A library for reading and writing tabular data (csv/xls/json/etc).
- Supports most common tabular formats: CSV, XLS, ODS, JSON, Google Sheets, SQL, and others. See complete list below.
- Loads local and remote data: Supports HTTP and FTP.
- Low memory usage: Only the current row is kept in memory, so you can large datasets.
- Supports compressed files: Using ZIP or GZIP algorithms.
- Extensible: You can add support for custom file formats and loaders (e.g. FTP).
- Features
- Getting started
- Documentation
- API Reference
- Contributing
- Changelog
$ pip install tabulatorTabulator ships with a simple CLI called tabulator to read tabular data. For
example:
$ tabulator https://github.com/frictionlessdata/tabulator-py/raw/4c1b3943ac98be87b551d87a777d0f7ca4904701/data/table.csv.gz
id,name
1,english
2,中国人You can see all supported options by running tabulator --help.
from tabulator import Stream
with Stream('data.csv', headers=1) as stream:
stream.headers # [header1, header2, ..]
for row in stream:
print(row) # [value1, value2, ..]You can find other examples in the examples directory.

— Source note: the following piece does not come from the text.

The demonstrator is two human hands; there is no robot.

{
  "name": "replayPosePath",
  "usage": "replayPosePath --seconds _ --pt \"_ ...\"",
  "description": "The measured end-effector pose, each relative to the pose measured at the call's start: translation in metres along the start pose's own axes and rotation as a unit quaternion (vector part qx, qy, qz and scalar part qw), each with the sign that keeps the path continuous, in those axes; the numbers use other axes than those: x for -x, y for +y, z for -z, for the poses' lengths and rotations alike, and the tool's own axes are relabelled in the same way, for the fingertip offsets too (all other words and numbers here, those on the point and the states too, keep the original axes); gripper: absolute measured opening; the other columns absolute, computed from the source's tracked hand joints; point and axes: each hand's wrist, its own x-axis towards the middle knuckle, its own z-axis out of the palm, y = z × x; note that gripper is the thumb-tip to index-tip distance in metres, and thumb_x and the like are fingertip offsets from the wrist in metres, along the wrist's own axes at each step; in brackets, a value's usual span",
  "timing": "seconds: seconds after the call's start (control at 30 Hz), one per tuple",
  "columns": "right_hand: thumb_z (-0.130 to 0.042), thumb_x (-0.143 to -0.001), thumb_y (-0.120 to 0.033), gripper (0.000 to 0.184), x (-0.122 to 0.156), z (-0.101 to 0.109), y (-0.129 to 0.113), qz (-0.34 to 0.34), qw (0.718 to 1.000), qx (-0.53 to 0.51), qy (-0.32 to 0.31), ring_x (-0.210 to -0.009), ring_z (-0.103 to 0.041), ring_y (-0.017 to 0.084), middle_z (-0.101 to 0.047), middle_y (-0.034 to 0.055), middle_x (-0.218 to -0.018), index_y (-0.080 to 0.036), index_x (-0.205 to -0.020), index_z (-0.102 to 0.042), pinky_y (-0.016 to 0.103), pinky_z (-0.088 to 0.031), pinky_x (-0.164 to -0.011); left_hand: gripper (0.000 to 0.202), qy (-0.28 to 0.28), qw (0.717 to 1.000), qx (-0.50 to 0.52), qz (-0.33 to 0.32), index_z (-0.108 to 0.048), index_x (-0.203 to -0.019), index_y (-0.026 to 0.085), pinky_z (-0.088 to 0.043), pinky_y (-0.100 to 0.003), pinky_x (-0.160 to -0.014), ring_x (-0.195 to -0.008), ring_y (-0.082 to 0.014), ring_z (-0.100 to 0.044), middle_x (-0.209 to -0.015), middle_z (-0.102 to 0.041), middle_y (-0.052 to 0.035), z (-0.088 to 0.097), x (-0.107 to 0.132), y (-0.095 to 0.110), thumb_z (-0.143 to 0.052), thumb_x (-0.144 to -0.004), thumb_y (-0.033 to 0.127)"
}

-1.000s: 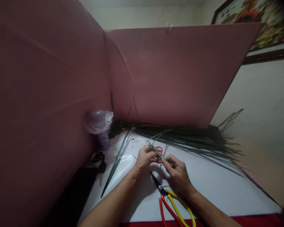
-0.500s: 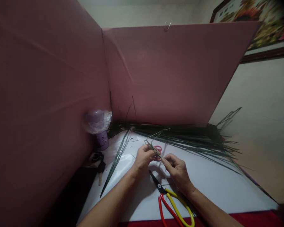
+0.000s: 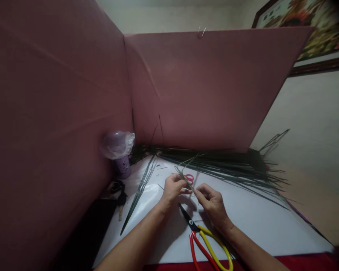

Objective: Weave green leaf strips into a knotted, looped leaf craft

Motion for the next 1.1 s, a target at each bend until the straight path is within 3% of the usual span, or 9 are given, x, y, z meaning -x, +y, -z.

In the following sections, we'll walk through some usage examples of this library. All examples were tested with Python 3.6, but should run fine with Python 3.3+.
The Stream class represents a tabular stream. It takes the file path as the
source argument. For example:
<scheme>://path/to/file.<format>
It uses this path to determine the file format (e.g. CSV or XLS) and scheme
(e.g. HTTP or postgresql). It also supports format extraction from URLs like http://example.com?format=csv. If necessary, you also can define these explicitly.
Let's try it out. First, we create a Stream object passing the path to a CSV file.
import tabulator
stream = tabulator.Stream('data.csv')At this point, the file haven't been read yet. Let's open the stream so we can read the contents.
try:
stream.open()
except tabulator.TabulatorException as e:
pass # Handle exceptionThis will open the underlying data stream, read a small sample to detect the
file encoding, and prepare the data to be read. We catch
tabulator.TabulatorException here, in case something goes wrong.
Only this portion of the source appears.